The four historically Black medical schools and other medical organizations have organized several town halls to address the issue of vaccine hesitancy and distrust in the healthcare system, Montgomery Rice says. The events have drawn online crowds ranging from 8,000 to 20,000.
In December 2020, she and CNN’s Sanjay Gupta, M.D., got vaccinated live on the network broadcast. And in January, Morehouse hosted an event where former U.N. Ambassador Andrew Young, former HHS Secretary Louis W. Sullivan and Hall of Fame baseball player Hank Aaron were vaccinated. (Aaron died shortly after from a non-COVID-19-related illness). Throughout the month, the school held “Vaccination Saturdays” for anyone 75 or older. Montgomery Rice says the school had administered 1,800 vaccinations as of late February. It went from having to search for people willing to get vaccinated to a waiting list of 6,000. “We believe we’ve moved the conversation from vaccine hesitancy to vaccine acceptance,” she says.

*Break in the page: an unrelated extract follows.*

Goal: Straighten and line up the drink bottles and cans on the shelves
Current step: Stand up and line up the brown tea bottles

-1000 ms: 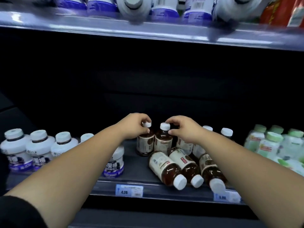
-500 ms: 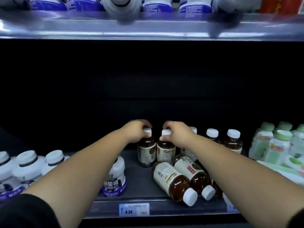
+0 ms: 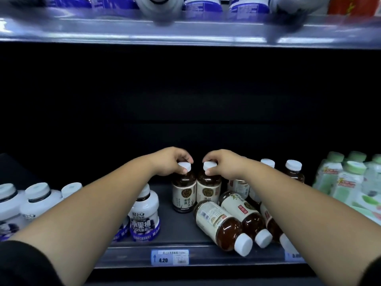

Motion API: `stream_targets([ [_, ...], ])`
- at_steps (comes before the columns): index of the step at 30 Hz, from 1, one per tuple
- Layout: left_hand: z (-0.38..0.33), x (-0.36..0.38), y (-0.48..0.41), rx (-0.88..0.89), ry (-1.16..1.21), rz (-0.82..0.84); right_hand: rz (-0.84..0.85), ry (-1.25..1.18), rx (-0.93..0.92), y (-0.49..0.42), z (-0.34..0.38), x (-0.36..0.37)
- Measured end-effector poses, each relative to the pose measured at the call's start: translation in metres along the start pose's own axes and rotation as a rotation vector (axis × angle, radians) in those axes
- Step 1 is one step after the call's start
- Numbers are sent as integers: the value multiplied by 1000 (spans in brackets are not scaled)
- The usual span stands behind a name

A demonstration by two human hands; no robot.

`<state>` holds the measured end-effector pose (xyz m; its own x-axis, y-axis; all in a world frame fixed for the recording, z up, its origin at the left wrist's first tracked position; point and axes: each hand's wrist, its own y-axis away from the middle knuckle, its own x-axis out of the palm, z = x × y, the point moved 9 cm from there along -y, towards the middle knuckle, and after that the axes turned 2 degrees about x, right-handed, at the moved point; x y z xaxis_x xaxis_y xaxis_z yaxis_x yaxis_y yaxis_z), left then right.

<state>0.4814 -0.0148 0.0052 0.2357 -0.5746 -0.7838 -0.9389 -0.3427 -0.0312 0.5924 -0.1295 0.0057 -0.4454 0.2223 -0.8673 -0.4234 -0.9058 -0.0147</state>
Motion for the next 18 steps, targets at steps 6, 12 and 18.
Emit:
stream_targets([
  [6, -1, -2, 6, 1, -67, -13, 42, 4, -29, 4, 8, 2],
  [12, 0, -1, 9, 3, -69, -32, 18, -26, -44, 7, 4, 3],
  [18, -8, 1, 4, 13, -123, -59, -22, -71, -36, 11, 0, -7],
])
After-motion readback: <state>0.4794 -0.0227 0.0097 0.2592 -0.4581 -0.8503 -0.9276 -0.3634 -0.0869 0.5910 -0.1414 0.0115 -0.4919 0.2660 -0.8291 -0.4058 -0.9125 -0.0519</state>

Hildreth is encouraged by what he sees from the Biden administration, which appointed him to its COVID-19 Health Equity Task Force and made equitable vaccine distribution a focus.
“From my perspective, it all comes back to two things: structural racism and implicit bias,” Hildreth says. “We find a way to deal with those things, these problems would take care of themselves.”
Larry Hanover is a freelance writer in southern New Jersey.